Lupus and Travel

I recently made a vow with myself to stop sleeping with my Ipad and cell phone on my nightstand. It all started with these scenarios that maybe you are familiar with as well:

  • you wake up to find out (always weeks later) that you responded to multiple texts *while sleeping- not that you will remember sleep-confirming to that birthday party.
  • and/or looked at your messages to fall back asleep and never acknowledge the text message again. Sorry I never responded… 
  • and/or look at your messages and become in a state of panic/anxiety because WHY DID I NEED TO CHECK MY WORK E-MAIL IN THE MIDDLE OF THE NIGHT?

It’s a sickness, an absolute addiction, and sickness that many of us suffer from… or am I alone on this one? Please tell me I’m not alone on this on.

In an effort to end example un,du, and trois above, I have relocated my drug of choice (just to be clear I’m talking about an Ipad and cell phone…) to across the room and I have made sure they are on silent. Best part about it?

  • No more sleep-texting 
  • No more reading/sleep ignoring
  • No more middle of the night technology induced anxiety

and my personal favorite part- waking up to social media alerts.

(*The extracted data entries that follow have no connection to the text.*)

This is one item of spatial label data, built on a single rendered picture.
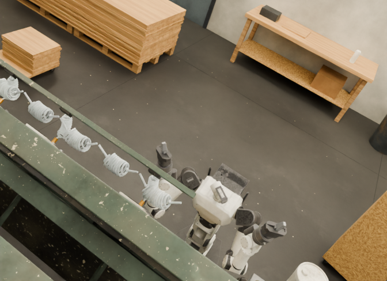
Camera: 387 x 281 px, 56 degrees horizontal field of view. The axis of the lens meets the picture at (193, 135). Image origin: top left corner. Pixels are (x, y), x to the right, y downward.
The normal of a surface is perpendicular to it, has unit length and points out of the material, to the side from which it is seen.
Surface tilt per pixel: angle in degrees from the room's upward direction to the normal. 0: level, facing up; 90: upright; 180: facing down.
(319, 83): 90
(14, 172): 32
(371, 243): 90
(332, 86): 90
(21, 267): 0
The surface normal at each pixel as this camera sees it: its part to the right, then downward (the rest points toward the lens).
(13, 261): 0.29, -0.72
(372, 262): -0.69, 0.29
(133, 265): -0.01, -0.37
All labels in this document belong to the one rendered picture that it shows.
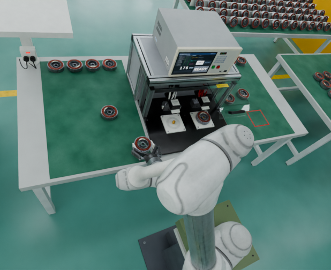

I’m such a sucker for a good message and waking up to a question from a reader, known as a.r., made my whole morning:

I came across your blog when I googled something like “birthright Israel with chronic disease”, so I have to ask, were you able to do everything? Did they let you sit out if you couldn’t?

I have a type of arthritis and I’ve been putting off birthright for a while now. I’m not in remission but I’m pretty stable at the moment, and I’ve traveled quite a bit. but group trips make me nervous – i’m not “out” (no one really knows I have arthritis), and I’m worried about things like the hiking (mostly Masada), and other activities. Like you mentioned in one of your posts, the fatigue hits me too. Did you find them accommodating to you? Were you able to participate in everything?

thanks 🙂

Riddle me this:

HOW IN MY ONE YEAR OF BLOGGING HAVE I NOT MADE A POST ABOUT TRAVELING WITH A CHRONIC ILLNESS?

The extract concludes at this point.